Neuropediatrics 2017; 48(06): 442-450
DOI: 10.1055/s-0037-1607054
Original Article
Georg Thieme Verlag KG Stuttgart · New York

Molecular Analysis Confirms that FKRP-Related Disorders are Underdiagnosed in Mexican Patients with Neuromuscular Diseases

María José Navarro-Cobos*
1   Maestría en Ciencias Biológicas (Biomedicina)-Posgrado en Ciencias Biológicas, Universidad Nacional Autónoma de México. Ciudad de México, México
,
Ariadna González-del Angel*
2   Laboratorio de Biología Molecular, Departamento de Genética Humana, Instituto Nacional de Pediatría, Ciudad de México, México
,
Bernardette Estandia-Ortega
2   Laboratorio de Biología Molecular, Departamento de Genética Humana, Instituto Nacional de Pediatría, Ciudad de México, México
,
Adriana Ruiz-Herrera
3   Servicio de Genética Médica, Hospital de Especialidades Pediátrico de León, Guanajuato, México
,
Arturo Becerra
4   Facultad de Ciencias, Universidad Nacional Autónoma de México, Ciudad de México, México
,
Guadalupe Vargas-Ramírez
5   Servicio de Neurología Pediátrica, Hospital de Especialidades Pediátrico de León, Guanajuato, México
,
Cesárea Bermúdez-López
2   Laboratorio de Biología Molecular, Departamento de Genética Humana, Instituto Nacional de Pediatría, Ciudad de México, México
,
Miguel Angel Alcántara-Ortigoza
2   Laboratorio de Biología Molecular, Departamento de Genética Humana, Instituto Nacional de Pediatría, Ciudad de México, México
› Author Affiliations
Further Information

Publication History

23 June 2017

21 August 2017

Publication Date:
24 October 2017 (online)

Abstract

The FKRP-related disorders include the limb-girdle muscular dystrophy type 2I (LGMD2I, MIM#607155) which has a clinical overlap with dystrophinopathies.

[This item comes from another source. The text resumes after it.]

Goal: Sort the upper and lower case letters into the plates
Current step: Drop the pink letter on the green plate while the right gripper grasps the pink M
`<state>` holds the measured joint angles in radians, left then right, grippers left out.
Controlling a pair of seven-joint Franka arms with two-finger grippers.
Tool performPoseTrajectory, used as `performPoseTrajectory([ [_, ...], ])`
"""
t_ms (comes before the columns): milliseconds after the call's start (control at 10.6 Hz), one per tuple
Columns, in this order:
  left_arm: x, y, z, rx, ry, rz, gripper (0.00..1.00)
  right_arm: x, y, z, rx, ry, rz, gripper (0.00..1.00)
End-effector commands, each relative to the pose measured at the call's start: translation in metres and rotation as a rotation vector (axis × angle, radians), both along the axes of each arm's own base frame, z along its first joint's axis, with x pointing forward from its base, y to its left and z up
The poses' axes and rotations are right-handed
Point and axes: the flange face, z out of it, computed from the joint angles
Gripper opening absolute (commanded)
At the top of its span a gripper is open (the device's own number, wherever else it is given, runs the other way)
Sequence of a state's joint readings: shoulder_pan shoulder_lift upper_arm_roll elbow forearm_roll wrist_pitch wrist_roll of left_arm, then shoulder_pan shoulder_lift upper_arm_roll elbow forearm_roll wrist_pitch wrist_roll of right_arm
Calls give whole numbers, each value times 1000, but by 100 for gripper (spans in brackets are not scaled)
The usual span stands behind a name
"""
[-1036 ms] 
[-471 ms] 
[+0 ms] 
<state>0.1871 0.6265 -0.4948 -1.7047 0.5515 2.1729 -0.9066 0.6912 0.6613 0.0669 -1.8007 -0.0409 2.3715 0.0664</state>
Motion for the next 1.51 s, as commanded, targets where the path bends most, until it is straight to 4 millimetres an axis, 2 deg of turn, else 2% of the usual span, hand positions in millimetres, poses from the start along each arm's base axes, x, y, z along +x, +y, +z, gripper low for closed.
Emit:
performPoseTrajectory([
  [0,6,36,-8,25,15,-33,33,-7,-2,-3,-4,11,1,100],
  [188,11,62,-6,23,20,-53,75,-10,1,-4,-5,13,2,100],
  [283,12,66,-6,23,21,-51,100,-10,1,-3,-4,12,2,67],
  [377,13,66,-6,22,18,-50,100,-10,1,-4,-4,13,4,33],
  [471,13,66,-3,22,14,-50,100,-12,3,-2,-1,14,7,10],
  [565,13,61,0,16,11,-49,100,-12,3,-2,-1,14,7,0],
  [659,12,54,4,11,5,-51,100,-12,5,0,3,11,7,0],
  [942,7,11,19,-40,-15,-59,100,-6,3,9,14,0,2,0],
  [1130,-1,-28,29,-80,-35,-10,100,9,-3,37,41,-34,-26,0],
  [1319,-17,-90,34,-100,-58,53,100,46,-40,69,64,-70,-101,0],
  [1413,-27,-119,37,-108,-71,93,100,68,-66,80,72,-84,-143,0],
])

Except for Brazil, LGMD2I has not been described in other Latin-American countries, despite that 1/64 Mexican-ancestry individuals carry the commonest European p.(Leu276Ile) pathogenic FKRP variant (rs28937900, 1000 Genomes Project Phase 3), suggesting an underdiagnosis. Sequencing of exon 4 of FKRP in 60 unrelated Mexican patients with presumptive diagnoses of dystrophinopathy without DMD gene deletions, or with a neuromuscular disorder of unknown etiology, revealed two patients (2/60, 3.3%): one of them with an unreported pathogenic genotype, p.[Leu276Ile];[Asn463Asp] and a Duchenne-like phenotype; and the other that stands as the third reported case bearing the severe genotype, p.[Asn463Asp];[Asn463Asp] leading to a congenital presentation (MIM#606612). We identified two patients heterozygous for the p.(Arg143Ser) and the novel p.(Arg48Pro) variants, respectively, which were absent in 200 control alleles. Protein modeling suggests that p.(Arg143Ser) is a tolerated change, while p.(Arg48Pro) induces a structural modification, although further molecular confirmation of dystrophinopathy was obtained in the p.(Arg48Pro) patient. Our results justify the inclusion of FKRP-related disorders in the differential diagnosis of Mexican neuromuscular patients. The commonly reported heterozygous FKRP genotypes deserve attention to avoid LGMD2I molecular misdiagnosis.

Notes

This work was performed at the Instituto Nacional de Pediatría, Ciudad de México, México. The World Wide Web resources that were consulted are provided as [Supplementary Material], available online-only.


* First authors who contributed equally to this work.